### WORK ORDER
The answer must be an exact copy of the records, with every picture left out.

===== INPUT FOR THIS TASK

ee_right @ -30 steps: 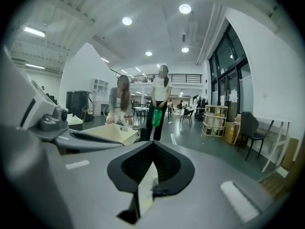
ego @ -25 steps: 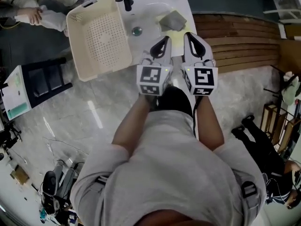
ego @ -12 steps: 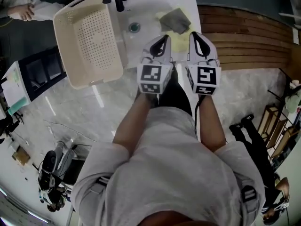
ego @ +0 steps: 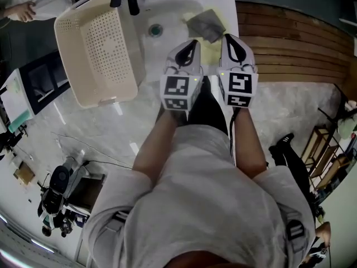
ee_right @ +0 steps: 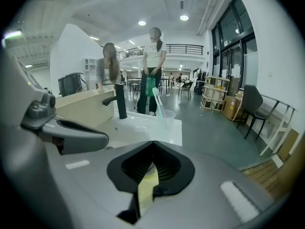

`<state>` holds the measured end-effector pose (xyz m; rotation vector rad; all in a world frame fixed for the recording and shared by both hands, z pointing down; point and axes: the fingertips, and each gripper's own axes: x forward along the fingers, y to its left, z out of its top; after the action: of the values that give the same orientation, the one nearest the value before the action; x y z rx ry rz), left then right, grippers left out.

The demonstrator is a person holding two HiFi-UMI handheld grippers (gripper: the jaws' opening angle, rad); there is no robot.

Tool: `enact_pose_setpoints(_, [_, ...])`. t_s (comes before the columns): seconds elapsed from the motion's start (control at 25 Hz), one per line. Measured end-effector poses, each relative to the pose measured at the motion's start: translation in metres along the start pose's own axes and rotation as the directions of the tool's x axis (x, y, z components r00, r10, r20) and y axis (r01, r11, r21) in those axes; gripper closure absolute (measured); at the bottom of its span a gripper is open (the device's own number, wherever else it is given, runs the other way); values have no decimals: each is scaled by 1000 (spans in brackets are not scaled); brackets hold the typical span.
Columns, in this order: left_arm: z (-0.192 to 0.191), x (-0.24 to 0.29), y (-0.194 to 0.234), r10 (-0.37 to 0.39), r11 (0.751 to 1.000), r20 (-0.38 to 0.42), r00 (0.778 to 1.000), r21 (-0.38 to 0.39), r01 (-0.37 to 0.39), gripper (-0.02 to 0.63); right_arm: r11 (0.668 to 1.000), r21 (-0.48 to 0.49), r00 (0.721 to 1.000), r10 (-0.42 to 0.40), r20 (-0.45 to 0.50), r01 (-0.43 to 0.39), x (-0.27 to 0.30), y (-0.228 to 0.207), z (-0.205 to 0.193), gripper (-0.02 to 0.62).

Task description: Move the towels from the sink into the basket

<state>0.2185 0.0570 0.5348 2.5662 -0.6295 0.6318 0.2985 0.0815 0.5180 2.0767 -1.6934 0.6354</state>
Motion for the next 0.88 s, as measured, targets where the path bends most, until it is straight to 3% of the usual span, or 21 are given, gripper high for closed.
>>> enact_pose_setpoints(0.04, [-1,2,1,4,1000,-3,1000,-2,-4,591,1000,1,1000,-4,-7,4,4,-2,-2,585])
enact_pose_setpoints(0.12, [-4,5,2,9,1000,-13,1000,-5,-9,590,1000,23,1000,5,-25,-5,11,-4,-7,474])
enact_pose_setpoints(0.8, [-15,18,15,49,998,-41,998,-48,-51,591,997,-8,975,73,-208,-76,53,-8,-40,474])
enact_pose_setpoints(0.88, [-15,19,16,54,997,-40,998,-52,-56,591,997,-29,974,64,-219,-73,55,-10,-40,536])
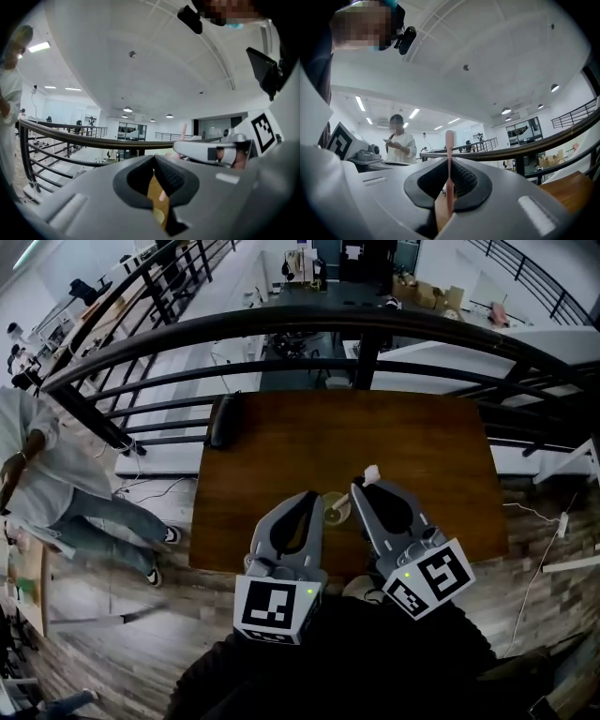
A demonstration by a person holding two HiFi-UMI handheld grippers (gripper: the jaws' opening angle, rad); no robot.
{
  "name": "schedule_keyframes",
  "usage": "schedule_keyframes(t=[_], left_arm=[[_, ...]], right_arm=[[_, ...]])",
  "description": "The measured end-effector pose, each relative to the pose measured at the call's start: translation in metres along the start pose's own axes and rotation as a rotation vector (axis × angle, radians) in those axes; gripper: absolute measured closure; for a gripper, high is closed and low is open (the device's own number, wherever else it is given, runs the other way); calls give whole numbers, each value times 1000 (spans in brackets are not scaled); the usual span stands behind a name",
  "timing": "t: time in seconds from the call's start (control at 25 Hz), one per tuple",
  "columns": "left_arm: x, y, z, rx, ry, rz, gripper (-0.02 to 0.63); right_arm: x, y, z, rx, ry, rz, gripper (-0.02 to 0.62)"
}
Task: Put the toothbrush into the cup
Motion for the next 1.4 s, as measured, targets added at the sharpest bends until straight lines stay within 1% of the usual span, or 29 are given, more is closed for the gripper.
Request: schedule_keyframes(t=[0.12, 0.32, 0.56, 0.76, 1.08, 1.24, 1.4], left_arm=[[-1, -1, -12, -8, -8, -13, 598], [-9, -10, -26, -61, 4, 40, 598], [-20, -40, -37, -149, 40, 105, 598], [-32, -67, -44, -190, 74, 166, 598], [-52, -124, -58, -323, 122, 256, 598], [-58, -139, -64, -378, 126, 288, 598], [-61, -150, -70, -403, 121, 300, 598]], right_arm=[[11, 0, -3, -3, -13, -2, 581], [25, -11, -16, -47, -28, -5, 581], [35, -50, -24, -147, -30, -22, 581], [36, -82, -34, -201, -10, -35, 581], [46, -142, -50, -318, -1, -68, 580], [47, -159, -54, -365, -5, -70, 580], [49, -170, -59, -386, 1, -83, 578]])
Point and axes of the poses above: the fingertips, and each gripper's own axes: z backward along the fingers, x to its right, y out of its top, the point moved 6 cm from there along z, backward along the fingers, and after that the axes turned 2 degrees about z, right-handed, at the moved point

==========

### RESPONSE BELOW
ee_right @ -30 steps: 
ego @ -25 steps: 
ego @ -12 steps: 
ego @ +0 steps: 
ee_right @ +0 steps: 

`<state>` holds the measured end-effector pose (xyz m; rotation vector rad; all in a world frame fixed for the recording and shared by both hands, z pointing down; point and axes: the fingertips, and each gripper's own axes: x forward along the fingers, y to its left, z out of its top; after the action: of the values that give the same orientation, the one nearest the value before the action; x y z rx ry rz), left then right, grippers left out.

The demonstrator is a person holding two HiFi-UMI handheld grippers (gripper: the jaws' opening angle, rad); there is no robot.

Tool: `enact_pose_setpoints(_, [_, ...])`. t_s (comes before the columns): seconds elapsed from the motion's start (control at 25 Hz), one per line. Measured end-effector poses, each relative to the pose measured at the motion's start: translation in metres along the start pose's own axes and rotation as the directions of the tool's x axis (x, y, z components r00, r10, r20) and y axis (r01, r11, r21) in those axes; gripper closure absolute (measured); at the bottom of its span a gripper is open (the device's own number, wherever else it is given, runs the other way); values have no decimals: each is scaled by 1000 (spans in brackets are not scaled); brackets hold the typical span.
Columns, in this order: left_arm: z (-0.192 to 0.191), x (-0.24 to 0.29), y (-0.194 to 0.234), r10 (-0.37 to 0.39), r11 (0.751 to 1.000), r20 (-0.38 to 0.42), r00 (0.778 to 1.000), r21 (-0.38 to 0.39), r01 (-0.37 to 0.39), gripper (-0.02 to 0.63); right_arm: r11 (0.668 to 1.000), r21 (-0.48 to 0.49), r00 (0.721 to 1.000), r10 (-0.42 to 0.40), r20 (-0.45 to 0.50), r01 (-0.43 to 0.39), x (-0.27 to 0.30), y (-0.228 to 0.207), z (-0.205 to 0.193), gripper (-0.02 to 0.62).

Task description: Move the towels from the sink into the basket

<state>0.2185 0.0570 0.5348 2.5662 -0.6295 0.6318 0.2985 0.0815 0.5180 2.0767 -1.6934 0.6354</state>
Motion for the next 0.88 s, as measured, targets where the path bends most, until it is straight to 3% of the usual span, or 21 are given, gripper high for closed.
>>> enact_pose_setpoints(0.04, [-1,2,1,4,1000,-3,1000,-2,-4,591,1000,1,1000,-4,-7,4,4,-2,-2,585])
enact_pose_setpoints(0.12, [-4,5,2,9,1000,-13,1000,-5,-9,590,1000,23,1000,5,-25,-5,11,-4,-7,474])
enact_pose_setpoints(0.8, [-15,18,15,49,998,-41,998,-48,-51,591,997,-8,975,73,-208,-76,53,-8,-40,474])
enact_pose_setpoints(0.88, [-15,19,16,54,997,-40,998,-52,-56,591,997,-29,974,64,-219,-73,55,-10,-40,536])
A demonstration by a person holding two HiFi-UMI handheld grippers (gripper: the jaws' opening angle, rad); no robot.
{
  "name": "schedule_keyframes",
  "usage": "schedule_keyframes(t=[_], left_arm=[[_, ...]], right_arm=[[_, ...]])",
  "description": "The measured end-effector pose, each relative to the pose measured at the call's start: translation in metres along the start pose's own axes and rotation as a rotation vector (axis × angle, radians) in those axes; gripper: absolute measured closure; for a gripper, high is closed and low is open (the device's own number, wherever else it is given, runs the other way); calls give whole numbers, each value times 1000 (spans in brackets are not scaled); the usual span stands behind a name",
  "timing": "t: time in seconds from the call's start (control at 25 Hz), one per tuple",
  "columns": "left_arm: x, y, z, rx, ry, rz, gripper (-0.02 to 0.63); right_arm: x, y, z, rx, ry, rz, gripper (-0.02 to 0.62)"
}
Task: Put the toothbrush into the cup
Motion for the next 1.4 s, as measured, targets added at the sharpest bends until straight lines stay within 1% of the usual span, or 29 are given, more is closed for the gripper.
Request: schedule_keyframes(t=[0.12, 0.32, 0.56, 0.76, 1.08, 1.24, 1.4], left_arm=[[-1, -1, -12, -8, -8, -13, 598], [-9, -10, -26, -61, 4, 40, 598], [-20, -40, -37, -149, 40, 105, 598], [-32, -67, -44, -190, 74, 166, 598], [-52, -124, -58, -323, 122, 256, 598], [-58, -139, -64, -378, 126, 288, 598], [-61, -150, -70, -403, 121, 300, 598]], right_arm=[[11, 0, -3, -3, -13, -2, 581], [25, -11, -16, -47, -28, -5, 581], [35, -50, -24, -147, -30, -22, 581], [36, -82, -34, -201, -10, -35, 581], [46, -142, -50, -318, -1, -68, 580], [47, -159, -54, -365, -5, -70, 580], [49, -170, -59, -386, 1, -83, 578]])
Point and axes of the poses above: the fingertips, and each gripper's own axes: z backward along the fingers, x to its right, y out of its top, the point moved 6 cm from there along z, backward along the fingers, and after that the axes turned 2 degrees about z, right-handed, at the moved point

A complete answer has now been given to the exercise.